### [WHAT TO WORK ON]
The lines from the top of the material through the line with "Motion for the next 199" are to be set down exactly. Leave the pictures out.

### [MATERIAL TO PROCESS]
*** Block opens ***

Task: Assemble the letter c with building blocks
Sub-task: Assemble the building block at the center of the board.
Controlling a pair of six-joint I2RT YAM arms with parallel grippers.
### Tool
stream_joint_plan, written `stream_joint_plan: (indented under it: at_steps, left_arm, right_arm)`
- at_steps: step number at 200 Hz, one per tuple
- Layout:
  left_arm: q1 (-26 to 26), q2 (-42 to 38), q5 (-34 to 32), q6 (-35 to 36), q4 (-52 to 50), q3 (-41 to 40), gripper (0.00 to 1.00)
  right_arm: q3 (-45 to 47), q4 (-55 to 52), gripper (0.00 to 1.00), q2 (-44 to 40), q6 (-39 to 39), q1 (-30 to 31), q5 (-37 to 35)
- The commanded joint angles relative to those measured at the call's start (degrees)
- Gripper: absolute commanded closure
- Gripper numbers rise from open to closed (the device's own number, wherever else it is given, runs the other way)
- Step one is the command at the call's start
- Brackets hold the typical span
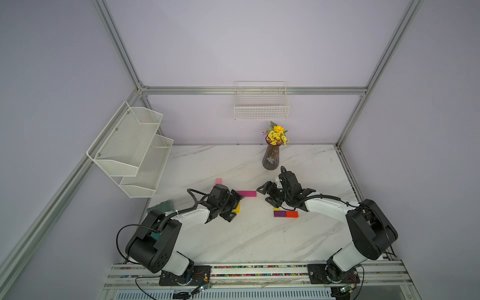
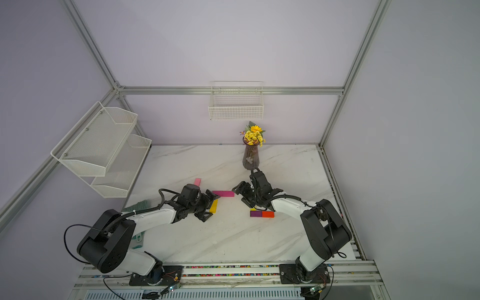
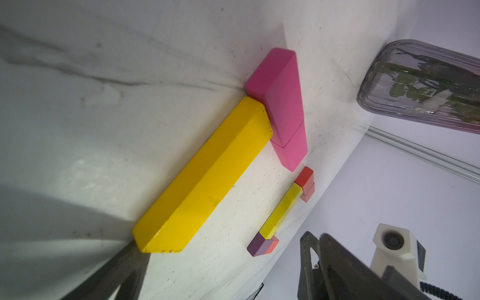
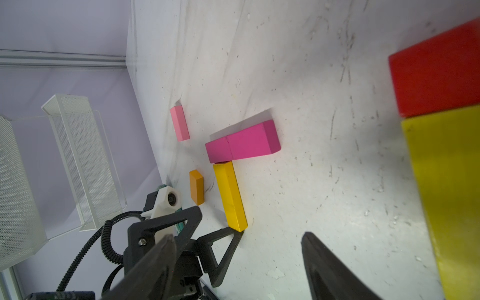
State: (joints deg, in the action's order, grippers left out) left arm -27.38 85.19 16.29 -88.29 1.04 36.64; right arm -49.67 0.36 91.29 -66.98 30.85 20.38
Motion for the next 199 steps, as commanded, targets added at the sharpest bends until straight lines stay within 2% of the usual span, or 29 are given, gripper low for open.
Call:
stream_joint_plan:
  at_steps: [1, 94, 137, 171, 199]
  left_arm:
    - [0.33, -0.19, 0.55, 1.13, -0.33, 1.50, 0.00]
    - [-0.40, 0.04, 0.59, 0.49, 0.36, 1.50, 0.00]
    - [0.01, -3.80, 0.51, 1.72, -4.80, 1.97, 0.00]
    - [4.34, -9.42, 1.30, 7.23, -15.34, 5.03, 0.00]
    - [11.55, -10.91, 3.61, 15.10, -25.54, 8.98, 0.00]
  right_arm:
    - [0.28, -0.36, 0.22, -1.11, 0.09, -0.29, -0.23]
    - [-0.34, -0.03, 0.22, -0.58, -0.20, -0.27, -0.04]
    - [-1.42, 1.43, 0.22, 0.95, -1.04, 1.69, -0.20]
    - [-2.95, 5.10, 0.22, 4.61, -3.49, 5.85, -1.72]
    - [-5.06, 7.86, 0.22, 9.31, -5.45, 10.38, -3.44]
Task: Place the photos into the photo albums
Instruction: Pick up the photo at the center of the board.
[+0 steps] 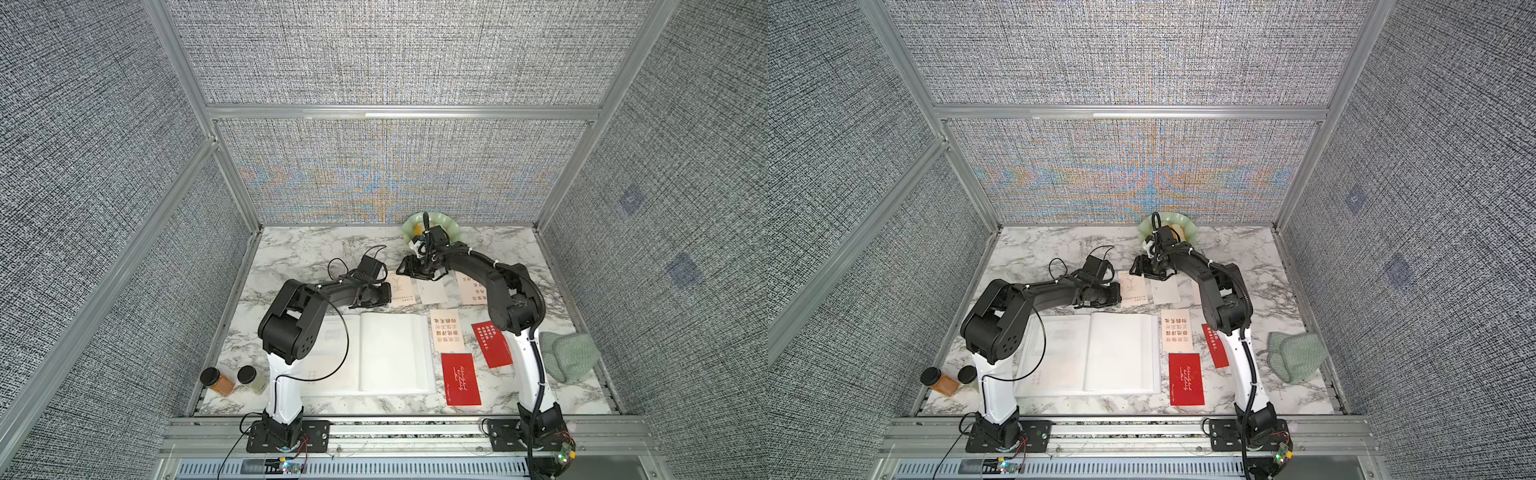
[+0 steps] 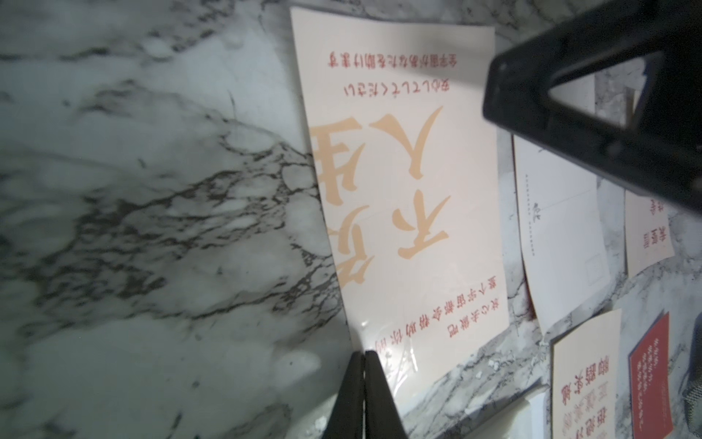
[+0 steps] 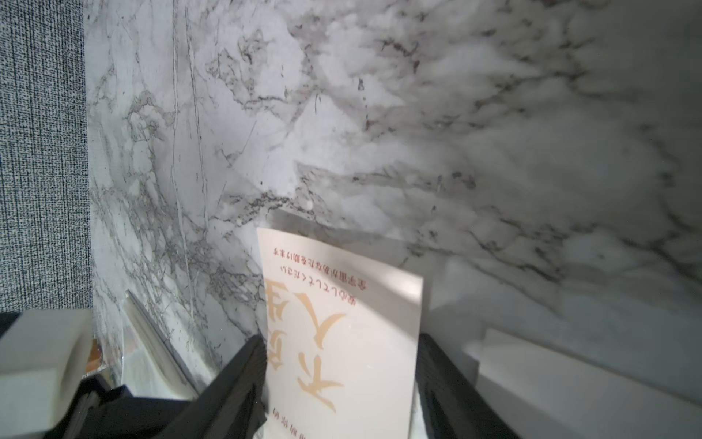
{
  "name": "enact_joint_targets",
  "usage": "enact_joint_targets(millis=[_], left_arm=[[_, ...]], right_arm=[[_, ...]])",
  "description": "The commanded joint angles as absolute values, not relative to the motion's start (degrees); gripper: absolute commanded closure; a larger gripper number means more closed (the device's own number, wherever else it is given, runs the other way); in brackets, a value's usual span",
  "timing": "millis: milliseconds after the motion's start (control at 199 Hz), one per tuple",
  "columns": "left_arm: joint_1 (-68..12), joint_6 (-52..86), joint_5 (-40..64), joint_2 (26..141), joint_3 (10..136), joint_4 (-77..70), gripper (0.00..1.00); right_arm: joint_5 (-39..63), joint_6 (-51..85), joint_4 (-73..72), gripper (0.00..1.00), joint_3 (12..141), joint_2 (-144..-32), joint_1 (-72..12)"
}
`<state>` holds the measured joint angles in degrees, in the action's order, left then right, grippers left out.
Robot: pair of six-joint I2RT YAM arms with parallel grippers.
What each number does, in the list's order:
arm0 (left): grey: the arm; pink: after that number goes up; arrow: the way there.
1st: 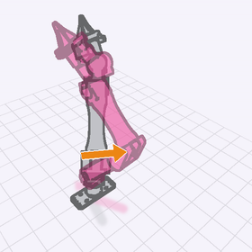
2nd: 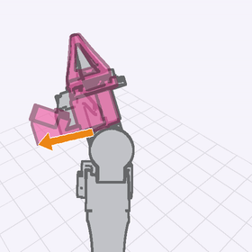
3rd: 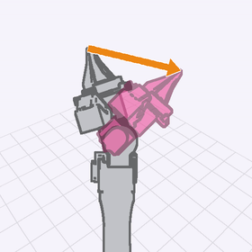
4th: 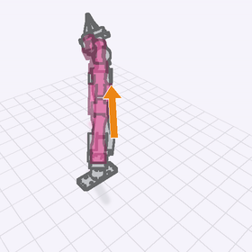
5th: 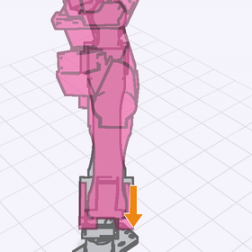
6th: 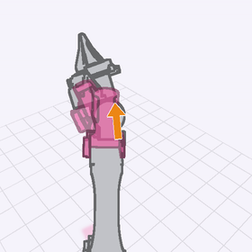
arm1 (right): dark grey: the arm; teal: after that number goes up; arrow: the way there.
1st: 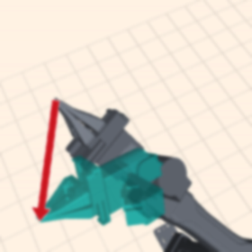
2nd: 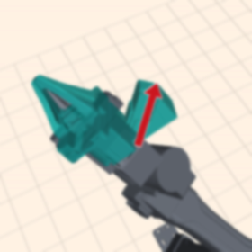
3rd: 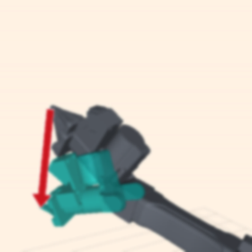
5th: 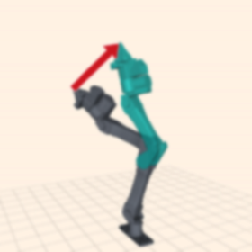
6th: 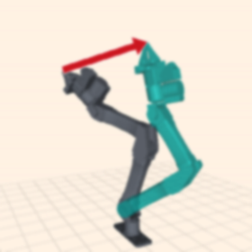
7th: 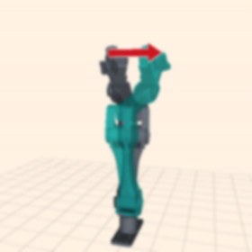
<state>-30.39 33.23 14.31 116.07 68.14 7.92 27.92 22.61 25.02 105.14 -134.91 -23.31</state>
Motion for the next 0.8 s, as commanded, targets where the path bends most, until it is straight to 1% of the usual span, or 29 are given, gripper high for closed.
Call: enact_joint_targets(millis=[0,332,473,604,796], left_arm=[[-29.98,32.87,7.8,118.2,67.39,20.78,0.91],[-29.84,32.87,7.65,118.69,67.52,20.92,0.91],[-29.71,32.87,7.64,118.48,67.24,20.83,0.91],[-29.71,32.97,7.69,118.2,67.24,20.83,0.91],[-29.71,32.99,7.8,117.79,67.24,20.87,0.91]], right_arm=[[28.67,22.42,29.74,0.34,102.47,-134.35,-23.46],[32.53,22.43,27.16,0.36,98.39,-130.91,-23.5],[32.95,23.28,26.21,0.38,96.34,-128.98,-23.48],[33.62,23.99,25.32,0.42,94.81,-127.74,-23.55],[34.15,25.21,24.35,0.54,94.19,-126.53,-23.95]])
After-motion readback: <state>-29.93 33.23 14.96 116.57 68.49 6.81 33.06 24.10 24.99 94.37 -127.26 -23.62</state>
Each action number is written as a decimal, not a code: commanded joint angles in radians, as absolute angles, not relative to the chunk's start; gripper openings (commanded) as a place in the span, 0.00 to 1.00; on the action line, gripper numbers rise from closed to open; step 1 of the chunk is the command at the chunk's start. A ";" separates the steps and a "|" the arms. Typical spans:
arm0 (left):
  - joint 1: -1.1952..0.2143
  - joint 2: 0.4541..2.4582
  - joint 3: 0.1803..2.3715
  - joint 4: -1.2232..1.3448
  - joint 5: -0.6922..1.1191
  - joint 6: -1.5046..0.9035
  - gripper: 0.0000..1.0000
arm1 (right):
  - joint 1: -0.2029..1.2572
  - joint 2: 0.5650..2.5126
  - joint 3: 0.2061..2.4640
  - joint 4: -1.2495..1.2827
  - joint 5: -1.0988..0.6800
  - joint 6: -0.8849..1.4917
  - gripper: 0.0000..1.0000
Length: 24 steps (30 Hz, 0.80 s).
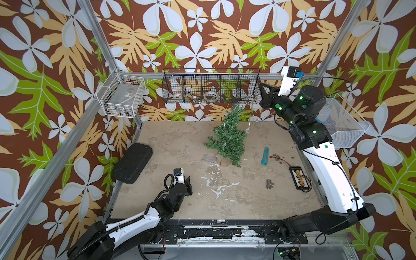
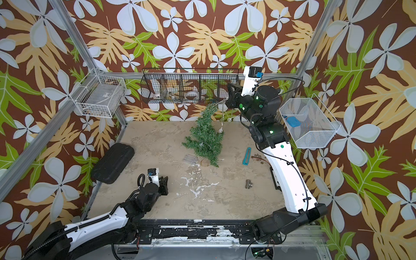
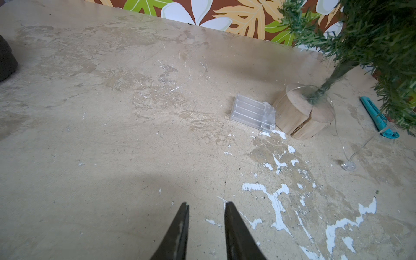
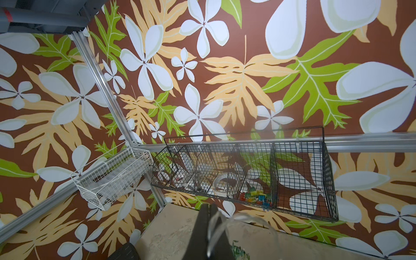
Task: Remove string lights from the small christmas tree
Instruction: Remove the light string from the Christmas tree.
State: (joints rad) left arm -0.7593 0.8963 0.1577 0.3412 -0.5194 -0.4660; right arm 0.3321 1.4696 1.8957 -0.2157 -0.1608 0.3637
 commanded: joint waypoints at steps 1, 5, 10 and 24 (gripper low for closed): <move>-0.759 0.899 0.159 0.366 -0.529 -0.457 0.29 | 0.340 1.490 1.929 -0.219 -0.160 0.346 0.00; -0.759 0.900 0.160 0.365 -0.528 -0.455 0.28 | 0.380 1.545 2.008 -0.219 -0.166 0.323 0.00; -0.759 0.890 0.155 0.364 -0.529 -0.457 0.27 | 0.430 1.638 2.122 -0.212 -0.181 0.294 0.00; -0.760 0.881 0.151 0.370 -0.525 -0.456 0.26 | 0.516 1.812 2.347 -0.191 -0.222 0.303 0.00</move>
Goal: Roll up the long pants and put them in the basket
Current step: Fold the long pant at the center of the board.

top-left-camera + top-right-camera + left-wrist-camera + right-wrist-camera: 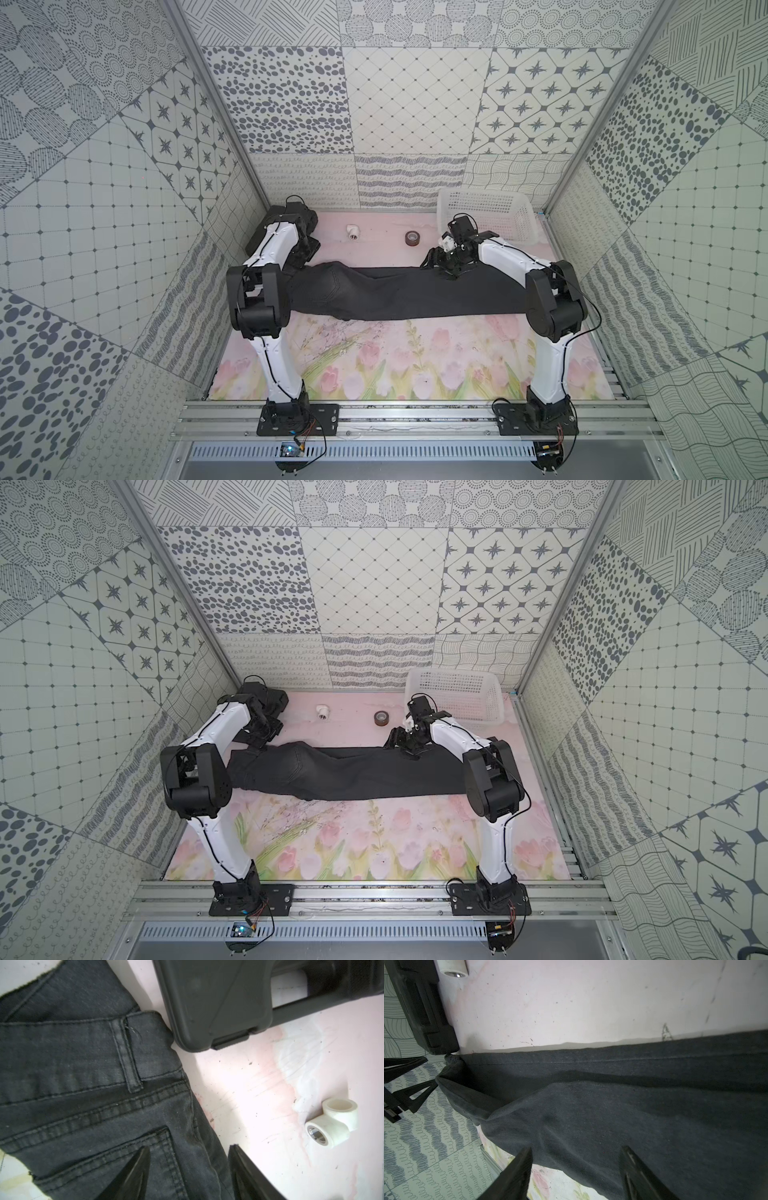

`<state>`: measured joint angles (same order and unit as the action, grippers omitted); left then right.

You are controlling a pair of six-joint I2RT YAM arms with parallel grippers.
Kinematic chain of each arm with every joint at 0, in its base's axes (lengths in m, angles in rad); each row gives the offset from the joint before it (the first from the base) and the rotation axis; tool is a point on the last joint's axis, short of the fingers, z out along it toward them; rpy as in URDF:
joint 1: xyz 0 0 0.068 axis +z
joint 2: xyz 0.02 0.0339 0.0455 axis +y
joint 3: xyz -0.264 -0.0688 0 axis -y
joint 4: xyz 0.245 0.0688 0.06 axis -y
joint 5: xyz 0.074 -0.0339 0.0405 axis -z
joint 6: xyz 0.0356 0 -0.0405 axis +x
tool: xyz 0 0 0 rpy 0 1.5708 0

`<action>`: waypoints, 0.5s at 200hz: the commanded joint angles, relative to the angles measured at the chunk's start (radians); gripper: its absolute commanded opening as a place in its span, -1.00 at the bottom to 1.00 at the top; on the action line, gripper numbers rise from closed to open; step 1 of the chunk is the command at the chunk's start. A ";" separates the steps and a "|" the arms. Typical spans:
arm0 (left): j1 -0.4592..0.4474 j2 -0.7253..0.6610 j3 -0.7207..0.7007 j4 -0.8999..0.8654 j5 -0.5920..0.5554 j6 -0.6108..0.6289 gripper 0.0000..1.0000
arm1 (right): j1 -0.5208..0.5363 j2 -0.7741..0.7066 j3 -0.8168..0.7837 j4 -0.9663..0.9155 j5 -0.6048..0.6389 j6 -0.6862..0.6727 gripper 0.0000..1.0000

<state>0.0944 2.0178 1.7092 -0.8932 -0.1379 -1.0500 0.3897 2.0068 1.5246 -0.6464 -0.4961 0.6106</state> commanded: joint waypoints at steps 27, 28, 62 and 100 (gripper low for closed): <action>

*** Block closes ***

### [RESPONSE BELOW]
Task: Assemble the letter c with building blocks
Sub-task: Assemble the building block at the center of the board.
Controlling a pair of six-joint I2RT YAM arms with parallel grippers.
### Tool
stream_joint_plan, written `stream_joint_plan: (indented under it: at_steps, left_arm, right_arm)`
- at_steps: step number at 200 Hz, one per tuple
- Layout:
  left_arm: q1 (-26 to 26), q2 (-42 to 38), q5 (-34 to 32), q6 (-35 to 36), q4 (-52 to 50), q3 (-41 to 40), gripper (0.00 to 1.00)
  right_arm: q3 (-45 to 47), q4 (-55 to 52), gripper (0.00 to 1.00), q2 (-44 to 40), q6 (-39 to 39), q1 (-30 to 31), q5 (-37 to 35)
- The commanded joint angles relative to those measured at the call's start (degrees)
- Gripper: absolute commanded closure
- Gripper numbers rise from open to closed (the device's own number, wherever else it is given, runs the other way)
- Step one is the command at the call's start
- Brackets hold the typical span
State: (joints deg, in the action's order, grippers left out) left arm -27.38 85.19 16.29 -88.29 1.04 36.64; right arm -49.67 0.36 91.29 -66.98 30.85 20.38
Motion for the next 199 steps, as commanded, targets added at the sharpest bends until straight lines stay within 2% of the usual span, or 29 are given, gripper low for open.

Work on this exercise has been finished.